» THE PROBLEM: After finding the line with "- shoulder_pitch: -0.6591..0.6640" in the data below, set down exactly each line through the one with "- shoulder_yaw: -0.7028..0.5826", inclusive, and stop there.

────────

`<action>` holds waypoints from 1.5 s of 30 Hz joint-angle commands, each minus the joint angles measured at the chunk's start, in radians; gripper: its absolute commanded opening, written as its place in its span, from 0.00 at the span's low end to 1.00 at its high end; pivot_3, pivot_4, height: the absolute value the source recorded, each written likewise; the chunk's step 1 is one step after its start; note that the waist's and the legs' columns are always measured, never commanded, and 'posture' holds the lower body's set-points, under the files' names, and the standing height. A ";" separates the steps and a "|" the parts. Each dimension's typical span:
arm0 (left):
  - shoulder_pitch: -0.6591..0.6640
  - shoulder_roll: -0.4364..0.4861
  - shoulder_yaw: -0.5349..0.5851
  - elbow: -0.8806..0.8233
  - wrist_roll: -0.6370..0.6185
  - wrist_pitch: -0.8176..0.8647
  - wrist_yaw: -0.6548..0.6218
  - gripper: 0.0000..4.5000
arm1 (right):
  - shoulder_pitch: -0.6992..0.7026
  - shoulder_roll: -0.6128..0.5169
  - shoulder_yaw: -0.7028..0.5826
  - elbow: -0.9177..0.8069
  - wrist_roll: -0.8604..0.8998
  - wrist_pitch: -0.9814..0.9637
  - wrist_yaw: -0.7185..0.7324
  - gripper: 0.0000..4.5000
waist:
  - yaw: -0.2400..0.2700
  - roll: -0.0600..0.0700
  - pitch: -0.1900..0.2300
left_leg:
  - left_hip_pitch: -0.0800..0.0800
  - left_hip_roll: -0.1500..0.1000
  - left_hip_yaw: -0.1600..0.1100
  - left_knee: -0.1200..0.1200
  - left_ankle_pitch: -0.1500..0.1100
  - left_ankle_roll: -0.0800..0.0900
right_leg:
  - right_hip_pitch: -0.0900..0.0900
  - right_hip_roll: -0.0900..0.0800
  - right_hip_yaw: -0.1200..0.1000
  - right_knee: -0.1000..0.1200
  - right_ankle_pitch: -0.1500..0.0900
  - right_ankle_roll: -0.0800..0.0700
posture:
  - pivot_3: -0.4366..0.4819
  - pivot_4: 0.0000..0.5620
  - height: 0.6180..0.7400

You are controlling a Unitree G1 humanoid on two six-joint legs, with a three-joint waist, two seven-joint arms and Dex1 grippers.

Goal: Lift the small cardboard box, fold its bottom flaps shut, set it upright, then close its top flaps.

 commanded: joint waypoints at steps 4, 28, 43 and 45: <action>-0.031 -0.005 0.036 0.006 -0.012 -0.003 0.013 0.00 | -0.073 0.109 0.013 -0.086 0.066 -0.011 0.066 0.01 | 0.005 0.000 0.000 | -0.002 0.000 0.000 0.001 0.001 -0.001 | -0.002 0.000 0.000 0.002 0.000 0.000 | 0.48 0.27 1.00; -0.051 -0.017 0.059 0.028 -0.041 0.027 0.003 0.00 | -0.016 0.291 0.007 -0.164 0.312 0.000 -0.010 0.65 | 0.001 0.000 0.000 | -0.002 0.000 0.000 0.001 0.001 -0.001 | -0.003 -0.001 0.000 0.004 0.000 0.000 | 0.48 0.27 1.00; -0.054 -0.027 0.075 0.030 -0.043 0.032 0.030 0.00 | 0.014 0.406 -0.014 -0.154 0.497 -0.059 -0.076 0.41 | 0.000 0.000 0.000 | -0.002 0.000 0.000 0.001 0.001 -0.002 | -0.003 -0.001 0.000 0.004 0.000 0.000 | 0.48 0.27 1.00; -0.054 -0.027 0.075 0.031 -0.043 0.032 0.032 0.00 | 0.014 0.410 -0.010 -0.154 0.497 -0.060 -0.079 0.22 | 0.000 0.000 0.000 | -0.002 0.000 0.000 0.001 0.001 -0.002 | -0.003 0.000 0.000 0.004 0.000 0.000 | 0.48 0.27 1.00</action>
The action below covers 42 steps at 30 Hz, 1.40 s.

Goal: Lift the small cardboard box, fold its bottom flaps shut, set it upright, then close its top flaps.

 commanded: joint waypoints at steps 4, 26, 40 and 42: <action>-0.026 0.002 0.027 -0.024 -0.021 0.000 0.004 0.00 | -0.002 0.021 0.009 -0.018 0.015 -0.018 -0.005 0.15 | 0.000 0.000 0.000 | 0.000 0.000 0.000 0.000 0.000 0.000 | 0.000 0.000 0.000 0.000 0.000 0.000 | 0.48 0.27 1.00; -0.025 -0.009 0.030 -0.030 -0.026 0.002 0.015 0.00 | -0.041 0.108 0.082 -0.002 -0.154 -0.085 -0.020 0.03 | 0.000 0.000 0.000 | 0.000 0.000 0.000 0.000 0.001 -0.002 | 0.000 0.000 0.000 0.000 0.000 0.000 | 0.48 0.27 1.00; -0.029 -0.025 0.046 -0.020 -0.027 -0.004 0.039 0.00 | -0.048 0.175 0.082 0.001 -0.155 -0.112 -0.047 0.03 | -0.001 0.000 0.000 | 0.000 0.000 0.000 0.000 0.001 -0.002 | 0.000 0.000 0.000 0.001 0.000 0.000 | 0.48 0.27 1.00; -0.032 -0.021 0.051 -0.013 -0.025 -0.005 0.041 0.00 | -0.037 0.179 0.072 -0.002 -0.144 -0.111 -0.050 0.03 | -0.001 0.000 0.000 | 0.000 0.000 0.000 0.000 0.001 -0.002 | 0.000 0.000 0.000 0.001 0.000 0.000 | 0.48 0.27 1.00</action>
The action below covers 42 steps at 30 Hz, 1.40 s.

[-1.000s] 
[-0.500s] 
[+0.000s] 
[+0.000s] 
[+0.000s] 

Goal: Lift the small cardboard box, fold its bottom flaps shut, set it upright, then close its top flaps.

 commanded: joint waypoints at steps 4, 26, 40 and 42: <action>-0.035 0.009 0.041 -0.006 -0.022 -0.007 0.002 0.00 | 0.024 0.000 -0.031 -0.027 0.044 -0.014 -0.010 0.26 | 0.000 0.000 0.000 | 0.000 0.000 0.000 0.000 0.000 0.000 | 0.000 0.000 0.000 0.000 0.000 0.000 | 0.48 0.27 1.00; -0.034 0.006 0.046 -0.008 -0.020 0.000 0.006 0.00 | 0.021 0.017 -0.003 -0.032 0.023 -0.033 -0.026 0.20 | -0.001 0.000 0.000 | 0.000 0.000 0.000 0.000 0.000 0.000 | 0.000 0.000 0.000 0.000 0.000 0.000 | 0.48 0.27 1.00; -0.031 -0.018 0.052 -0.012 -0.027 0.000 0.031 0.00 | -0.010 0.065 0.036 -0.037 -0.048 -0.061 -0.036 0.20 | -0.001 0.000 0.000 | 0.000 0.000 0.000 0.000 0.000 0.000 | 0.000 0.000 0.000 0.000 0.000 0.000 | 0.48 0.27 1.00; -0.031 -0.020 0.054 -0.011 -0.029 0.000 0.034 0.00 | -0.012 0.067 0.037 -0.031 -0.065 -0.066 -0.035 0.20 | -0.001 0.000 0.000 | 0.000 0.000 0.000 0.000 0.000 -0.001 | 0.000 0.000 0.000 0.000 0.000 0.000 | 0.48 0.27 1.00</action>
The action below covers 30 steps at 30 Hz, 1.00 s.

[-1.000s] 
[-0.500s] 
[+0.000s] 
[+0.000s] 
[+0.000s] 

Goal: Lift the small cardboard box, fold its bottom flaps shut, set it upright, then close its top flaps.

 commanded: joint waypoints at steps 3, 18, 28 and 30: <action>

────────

» ANSWER SPACE:
  - shoulder_pitch: -0.6591..0.6640
  - shoulder_roll: -0.4364..0.4861
  - shoulder_yaw: -0.5349..0.5851
  - elbow: -0.8806..0.8233
  - wrist_roll: -0.6370..0.6185
  - wrist_pitch: -0.8176..0.8647
  - wrist_yaw: -0.6548..0.6218
  - gripper: 0.0000..4.5000
arm1 (right):
  - shoulder_pitch: -0.6992..0.7026
  - shoulder_roll: -0.6128..0.5169
  - shoulder_yaw: -0.7028..0.5826

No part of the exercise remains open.